Kagchelland: “Er was geen schoolgebouw voor kinderen in deze streek. Er waren tenten waar ze les in kregen.”

Prins: “Door mijn werk ben ik in contact gekomen met Canadezen die van oorsprong uit Nederland komen en die al projecten op Haïti hadden. Zij vroegen mij of ik mee wilde helpen. Van het een kwam het ander. We waren het met z’n allen snel eens dat we die kinderen niet in tenten konden laten zitten.”

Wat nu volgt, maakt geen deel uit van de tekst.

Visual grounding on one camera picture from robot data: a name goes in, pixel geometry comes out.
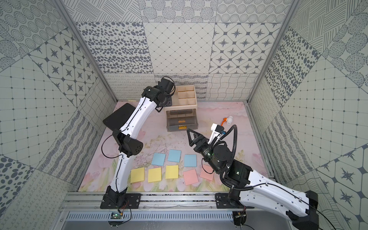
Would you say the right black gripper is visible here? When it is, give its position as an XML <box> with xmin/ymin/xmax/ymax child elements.
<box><xmin>188</xmin><ymin>128</ymin><xmax>223</xmax><ymax>174</ymax></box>

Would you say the clear grey drawer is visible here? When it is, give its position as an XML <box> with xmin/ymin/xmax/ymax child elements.
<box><xmin>166</xmin><ymin>109</ymin><xmax>198</xmax><ymax>132</ymax></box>

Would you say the beige desktop drawer organizer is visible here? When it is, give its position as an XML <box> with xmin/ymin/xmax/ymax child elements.
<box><xmin>163</xmin><ymin>85</ymin><xmax>197</xmax><ymax>112</ymax></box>

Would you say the pink sticky pad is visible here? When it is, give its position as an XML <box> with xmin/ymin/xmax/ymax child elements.
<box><xmin>183</xmin><ymin>169</ymin><xmax>199</xmax><ymax>186</ymax></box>
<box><xmin>200</xmin><ymin>165</ymin><xmax>215</xmax><ymax>181</ymax></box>

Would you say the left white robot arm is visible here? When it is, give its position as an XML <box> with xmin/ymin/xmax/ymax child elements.
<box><xmin>107</xmin><ymin>85</ymin><xmax>176</xmax><ymax>196</ymax></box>

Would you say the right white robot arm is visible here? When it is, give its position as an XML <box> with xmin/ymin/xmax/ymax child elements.
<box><xmin>186</xmin><ymin>124</ymin><xmax>319</xmax><ymax>230</ymax></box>

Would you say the right blue sticky pad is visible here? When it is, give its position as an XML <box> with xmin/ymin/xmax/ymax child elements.
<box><xmin>184</xmin><ymin>154</ymin><xmax>197</xmax><ymax>167</ymax></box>

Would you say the blue sticky pad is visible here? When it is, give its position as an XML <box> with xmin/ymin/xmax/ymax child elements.
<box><xmin>168</xmin><ymin>149</ymin><xmax>182</xmax><ymax>163</ymax></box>
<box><xmin>151</xmin><ymin>153</ymin><xmax>166</xmax><ymax>166</ymax></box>
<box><xmin>184</xmin><ymin>154</ymin><xmax>197</xmax><ymax>167</ymax></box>

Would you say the middle blue sticky pad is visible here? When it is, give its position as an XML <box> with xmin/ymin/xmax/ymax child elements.
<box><xmin>168</xmin><ymin>149</ymin><xmax>182</xmax><ymax>163</ymax></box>

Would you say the right yellow sticky pad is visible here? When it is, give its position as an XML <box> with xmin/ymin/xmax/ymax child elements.
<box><xmin>165</xmin><ymin>165</ymin><xmax>179</xmax><ymax>179</ymax></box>

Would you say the yellow sticky pad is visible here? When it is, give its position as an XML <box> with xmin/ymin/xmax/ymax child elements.
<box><xmin>148</xmin><ymin>167</ymin><xmax>162</xmax><ymax>183</ymax></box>
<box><xmin>130</xmin><ymin>168</ymin><xmax>145</xmax><ymax>184</ymax></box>
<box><xmin>165</xmin><ymin>165</ymin><xmax>179</xmax><ymax>179</ymax></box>

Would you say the left blue sticky pad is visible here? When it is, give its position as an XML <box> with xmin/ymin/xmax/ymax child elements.
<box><xmin>151</xmin><ymin>153</ymin><xmax>166</xmax><ymax>166</ymax></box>

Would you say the middle yellow sticky pad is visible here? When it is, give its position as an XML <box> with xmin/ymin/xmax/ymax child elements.
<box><xmin>148</xmin><ymin>167</ymin><xmax>162</xmax><ymax>183</ymax></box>

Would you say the left yellow sticky pad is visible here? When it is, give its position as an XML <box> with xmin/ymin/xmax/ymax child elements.
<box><xmin>130</xmin><ymin>168</ymin><xmax>145</xmax><ymax>184</ymax></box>

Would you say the white bottle orange cap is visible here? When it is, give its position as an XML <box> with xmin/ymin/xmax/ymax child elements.
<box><xmin>221</xmin><ymin>116</ymin><xmax>233</xmax><ymax>126</ymax></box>

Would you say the black plastic tool case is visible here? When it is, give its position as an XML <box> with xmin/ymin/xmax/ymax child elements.
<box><xmin>103</xmin><ymin>103</ymin><xmax>136</xmax><ymax>131</ymax></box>

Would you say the black round connector box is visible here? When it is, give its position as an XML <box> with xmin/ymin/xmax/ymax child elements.
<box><xmin>232</xmin><ymin>211</ymin><xmax>247</xmax><ymax>226</ymax></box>

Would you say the green circuit board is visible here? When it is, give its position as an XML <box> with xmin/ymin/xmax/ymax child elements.
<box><xmin>109</xmin><ymin>212</ymin><xmax>123</xmax><ymax>221</ymax></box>

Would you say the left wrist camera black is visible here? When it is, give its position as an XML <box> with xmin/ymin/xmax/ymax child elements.
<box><xmin>158</xmin><ymin>76</ymin><xmax>175</xmax><ymax>94</ymax></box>

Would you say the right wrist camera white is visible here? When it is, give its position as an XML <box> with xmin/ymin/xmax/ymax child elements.
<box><xmin>208</xmin><ymin>123</ymin><xmax>226</xmax><ymax>145</ymax></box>

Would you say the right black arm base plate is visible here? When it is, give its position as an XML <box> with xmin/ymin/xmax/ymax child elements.
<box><xmin>215</xmin><ymin>193</ymin><xmax>255</xmax><ymax>209</ymax></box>

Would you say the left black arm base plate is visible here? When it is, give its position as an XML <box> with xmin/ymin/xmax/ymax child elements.
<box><xmin>100</xmin><ymin>194</ymin><xmax>142</xmax><ymax>209</ymax></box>

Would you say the aluminium mounting rail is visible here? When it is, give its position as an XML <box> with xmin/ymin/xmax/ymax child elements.
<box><xmin>58</xmin><ymin>192</ymin><xmax>296</xmax><ymax>211</ymax></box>

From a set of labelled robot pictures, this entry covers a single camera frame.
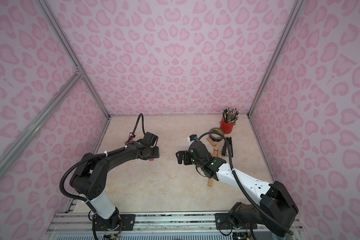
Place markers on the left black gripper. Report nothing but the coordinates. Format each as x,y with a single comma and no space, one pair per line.
155,151

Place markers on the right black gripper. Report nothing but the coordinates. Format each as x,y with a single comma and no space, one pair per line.
183,157

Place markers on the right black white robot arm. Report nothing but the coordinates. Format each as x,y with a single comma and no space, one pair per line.
270,204

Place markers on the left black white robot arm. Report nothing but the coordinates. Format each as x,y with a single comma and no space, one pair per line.
86,180

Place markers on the natural wood block upper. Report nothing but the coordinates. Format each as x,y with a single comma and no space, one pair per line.
217,146

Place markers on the long natural wood block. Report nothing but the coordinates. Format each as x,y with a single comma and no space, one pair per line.
210,182

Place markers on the black stapler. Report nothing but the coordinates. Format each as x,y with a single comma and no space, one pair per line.
227,149

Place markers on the red pencil cup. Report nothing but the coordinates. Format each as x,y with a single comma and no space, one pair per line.
227,128

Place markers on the bundle of coloured pencils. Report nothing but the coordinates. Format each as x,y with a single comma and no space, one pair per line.
230,115

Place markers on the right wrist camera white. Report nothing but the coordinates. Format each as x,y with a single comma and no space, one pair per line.
192,138

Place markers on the grey duct tape roll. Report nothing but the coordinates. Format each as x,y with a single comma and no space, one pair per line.
216,134

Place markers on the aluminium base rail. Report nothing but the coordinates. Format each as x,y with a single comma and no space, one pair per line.
157,226

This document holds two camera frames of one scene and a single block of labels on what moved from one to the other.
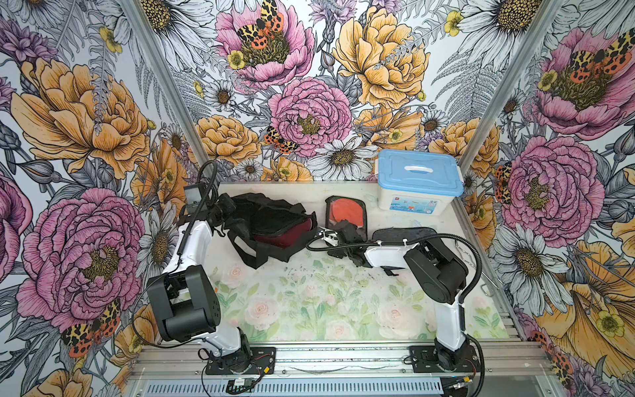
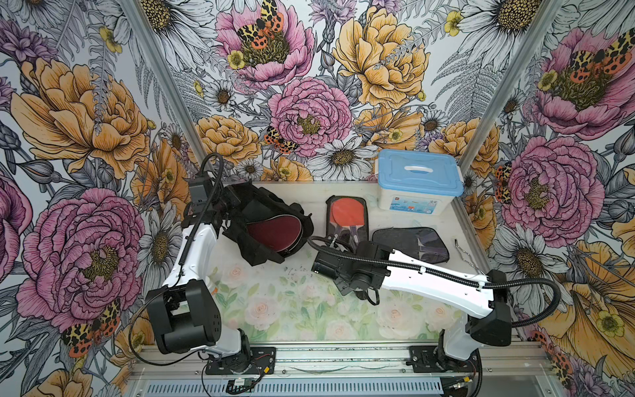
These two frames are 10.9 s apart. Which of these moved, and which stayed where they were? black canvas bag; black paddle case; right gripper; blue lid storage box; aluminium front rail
Moved: right gripper; black canvas bag
Stayed: aluminium front rail; blue lid storage box; black paddle case
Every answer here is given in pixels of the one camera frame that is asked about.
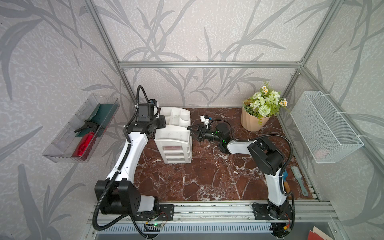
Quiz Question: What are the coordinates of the white plastic drawer organizer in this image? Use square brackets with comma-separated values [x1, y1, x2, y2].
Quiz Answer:
[155, 107, 193, 164]

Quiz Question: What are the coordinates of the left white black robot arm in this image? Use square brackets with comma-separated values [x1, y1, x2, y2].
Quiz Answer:
[92, 86, 166, 231]

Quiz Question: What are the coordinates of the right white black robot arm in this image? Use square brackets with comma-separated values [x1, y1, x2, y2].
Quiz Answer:
[187, 123, 295, 221]

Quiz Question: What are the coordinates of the red item in lower drawer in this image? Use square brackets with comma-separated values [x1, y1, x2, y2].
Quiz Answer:
[163, 146, 183, 151]

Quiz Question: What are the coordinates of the green card in bin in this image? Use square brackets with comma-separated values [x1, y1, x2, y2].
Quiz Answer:
[76, 104, 118, 138]

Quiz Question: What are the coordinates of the black clamp in bin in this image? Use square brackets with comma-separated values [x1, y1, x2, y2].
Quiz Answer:
[74, 120, 99, 133]

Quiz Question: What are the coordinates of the potted white flower plant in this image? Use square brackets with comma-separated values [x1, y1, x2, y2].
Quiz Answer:
[241, 82, 288, 132]

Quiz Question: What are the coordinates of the red brush in bin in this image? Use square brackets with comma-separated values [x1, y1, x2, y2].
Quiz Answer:
[72, 132, 95, 158]

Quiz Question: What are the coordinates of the blue garden hand rake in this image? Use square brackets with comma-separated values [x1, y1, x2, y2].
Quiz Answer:
[283, 170, 291, 193]

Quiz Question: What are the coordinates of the green circuit board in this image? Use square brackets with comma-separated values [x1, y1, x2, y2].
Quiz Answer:
[144, 222, 166, 231]

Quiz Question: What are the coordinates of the red paper at corner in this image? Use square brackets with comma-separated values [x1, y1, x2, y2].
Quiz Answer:
[307, 226, 334, 240]

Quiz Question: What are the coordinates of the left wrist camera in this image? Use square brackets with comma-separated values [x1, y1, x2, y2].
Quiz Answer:
[149, 99, 159, 119]

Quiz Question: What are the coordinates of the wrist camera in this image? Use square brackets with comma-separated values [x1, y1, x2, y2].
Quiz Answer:
[200, 115, 212, 129]
[149, 99, 159, 119]

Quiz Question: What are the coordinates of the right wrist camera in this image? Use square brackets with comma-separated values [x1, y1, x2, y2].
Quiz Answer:
[200, 115, 212, 129]

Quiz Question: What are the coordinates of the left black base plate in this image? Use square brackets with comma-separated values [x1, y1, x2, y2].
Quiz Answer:
[134, 204, 175, 221]

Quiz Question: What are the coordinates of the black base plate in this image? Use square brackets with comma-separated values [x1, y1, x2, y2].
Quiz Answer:
[134, 204, 175, 221]
[252, 202, 293, 221]

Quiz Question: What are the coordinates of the clear plastic wall bin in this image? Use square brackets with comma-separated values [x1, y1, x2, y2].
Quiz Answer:
[43, 94, 120, 163]

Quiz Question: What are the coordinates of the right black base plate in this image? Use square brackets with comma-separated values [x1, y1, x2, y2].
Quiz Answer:
[252, 202, 293, 221]

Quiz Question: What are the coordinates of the white wire mesh basket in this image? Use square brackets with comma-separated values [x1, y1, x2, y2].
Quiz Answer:
[291, 91, 364, 164]

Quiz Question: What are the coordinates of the aluminium front rail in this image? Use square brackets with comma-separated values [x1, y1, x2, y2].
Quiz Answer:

Kagchelland: “Eerst wilden we alleen een basisschool bouwen, maar ja, wat moeten die kinderen daarna? Je wilt ze toch een toekomst bieden. Dus we hebben er lokalen bijgebouwd voor voortgezet onderwijs. En een kleuterschool voor de kleintjes.”

Ouders hebben een enorme drijfveer om uit de armoede te komen, ze stimuleren hun kinderen ontzettend.

— Jan Prins

Prins: “Ouders hebben een enorme drijfveer om uit de armoede te komen, ze stimuleren hun kinderen ontzettend. Hun betrokkenheid in de net opgerichte ouderraad is van groot belang voor de school. Wel kwamen we er achter dat veel moeders analfabeet zijn, daarom krijgen zestig vrouwen les in lezen en schrijven. Ons bedrijf Priva helpt ook mee een agrarisch project op te zetten. We willen nieuwe rassen kweken, met hogere opbrengsten en geschikt voor het klimaat in Haïti.”

Kagchelland: “Kinderen die interesse hebben in landbouw willen we bij dit project betrekken, zodat we onze kennis over kunnen dragen. Ook hebben we een school voor beroepsonderwijs in de hoofdstad, daar leren ze koken, metaal bewerken en naaien. Zo hebben ze de mogelijkheid om wat van het leven te maken.”

Een school in Haiti van bovenaf.

Prins: “Het leven in Haïti is zwaar, ik heb zoveel narigheid en ellende gezien. Gelukkig werken we samen met zeer gedreven Haïtianen, anders was het nooit gelukt. Nu die school er staat heb ik een groot gevoel van dankbaarheid en verwondering.”

Kagchelland: “Als je die kinderen ziet, dan word je gedragen. Het is fantastisch dat we dit werk mogen doen.”